There is, however, power and resistance in Michael Scott's madness. He is so completely and utterly insane, so evacuated, that he churns violently, often disrupting the everyday functioning of the system that is killing him. He cannot read social cues; he rarely follows social protocol. His madness pushes him outside the social's rules as he uses snippets of the spectacle as a kind of weapon to break the machine of capitalist etiquette. His relentless madness disrupts the flow of business, of conversation, of everyday functioning. He knows no bourgeois propriety at all and he constantly, and unwittingly, throws people off kilter. His utter lack of self-awareness, his lack of an internal coherence, is the very thing that makes him dangerous. He is unruly through and through.

Bugs Bunny is a great figure of disruption and resistance, engineering lines of flight with ease. He refuses to let discourses stand, never playing the hunted when he's being hunted. Bugs plays mad but is not actually mad. On the contrary, Bugs is knowing, canny, manipulating discourse with casual aplomb. Michael Scott is no Bugs Bunny.

And then there's Daffy Duck who is utterly and completely insane. Like Daffy, Carrel's Michael Scott doubles down on his madness and never, ever relents. Everything and everyone in their path is affected, thrown off. They don't offer a self to which others can appeal; their madness is total. They are loud, demanding, incoherent, obnoxious. And yet they are not criminal.
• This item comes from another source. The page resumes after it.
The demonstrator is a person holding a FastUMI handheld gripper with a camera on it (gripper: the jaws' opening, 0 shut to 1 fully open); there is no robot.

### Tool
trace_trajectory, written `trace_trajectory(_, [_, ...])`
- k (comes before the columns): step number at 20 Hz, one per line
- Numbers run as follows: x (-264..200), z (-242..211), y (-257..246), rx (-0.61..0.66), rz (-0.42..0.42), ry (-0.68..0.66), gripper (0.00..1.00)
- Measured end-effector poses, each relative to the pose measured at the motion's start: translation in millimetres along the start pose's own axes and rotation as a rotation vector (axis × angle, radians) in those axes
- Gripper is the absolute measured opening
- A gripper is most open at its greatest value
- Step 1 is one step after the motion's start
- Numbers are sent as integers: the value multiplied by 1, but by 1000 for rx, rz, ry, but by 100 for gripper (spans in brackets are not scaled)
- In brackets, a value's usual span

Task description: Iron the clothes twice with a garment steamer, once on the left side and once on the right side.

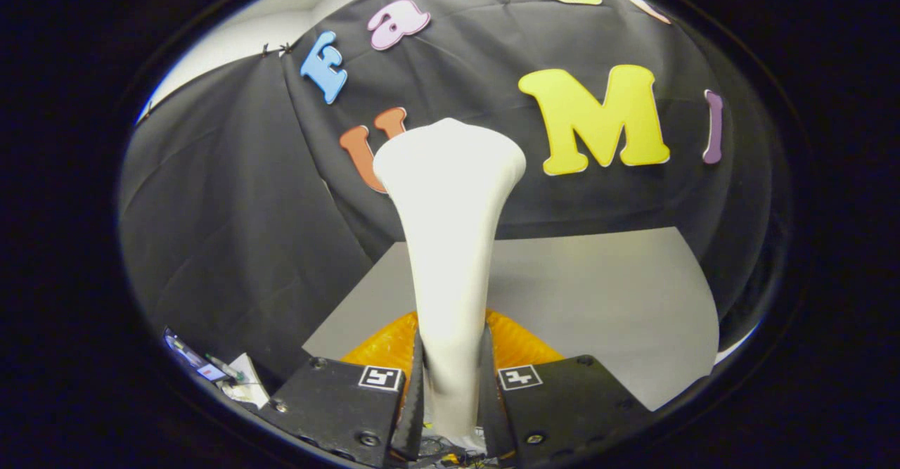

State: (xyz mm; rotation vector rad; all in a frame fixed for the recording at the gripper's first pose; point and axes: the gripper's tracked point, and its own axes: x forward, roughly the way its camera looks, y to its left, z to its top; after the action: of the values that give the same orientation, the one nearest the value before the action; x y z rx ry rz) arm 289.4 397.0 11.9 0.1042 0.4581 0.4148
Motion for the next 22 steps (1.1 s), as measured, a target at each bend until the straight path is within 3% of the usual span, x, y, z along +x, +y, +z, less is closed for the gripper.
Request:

They quote enough of the existing structures that we are forced to respond without calling in the medical-police state.

This schizo madness becomes a kind of resistance, a power itself capable of disorienting, destabilizing, and disrupting the productivity of the spectacle. This is what drives much of the plot structure: Michael doesn't like to be productive. He disrupts everyone's work day at every point he can. He's not an anarchist; he's not trying to break any system. In fact, he thinks the spectacle, not capitalism, is the best thing in the world! And so the system — social and corporate — tolerates him. He speaks its language, only in a schizo tongue.

It may be, then, that the American Spectacle made Michael schizo. But his schizo-ness turns on its creator, creating the possibility of rupture — rupturing the structures of culture and business within the show as well as rupturing our experience as viewers. The daffiness can make the show difficult to watch. It's grating, as is Daffy Duck. But this mode of grating is precisely what's potentially revolutionary: it grates but can't be policed. It's like a ricocheting bowling ball in the china shop of capitalist America. Or some such thing.

The show turns maudlin in the fifth season as it begins to look for its heart of gold. It's as if the daffiness of the show was too much for it. And so it succumbed, letting itself be enfolded in the banal affect factory of the spectacle. This often happens with TV shows, of course, as they are conspicuous constituents of the spectacle. A tragic example is the little known  and short lived, "Don't Trust the Bitch in Apartment 23." In the first season, the "good girl" from the Mid-West comes to New York and has her bland sanctimony upturned by the party girl's brilliant and liberating amorality. In the second season, the show flipped the script back to the familiar, ruining the very thing that made it interesting.



But let's forget how 'The Office" turned sour. In its first four seasons, it gives a devastating critique of capitalism, of the fear and loathing that pervades it, of the alienation it forges. And, in the very same breath, it offers a mode of resistance.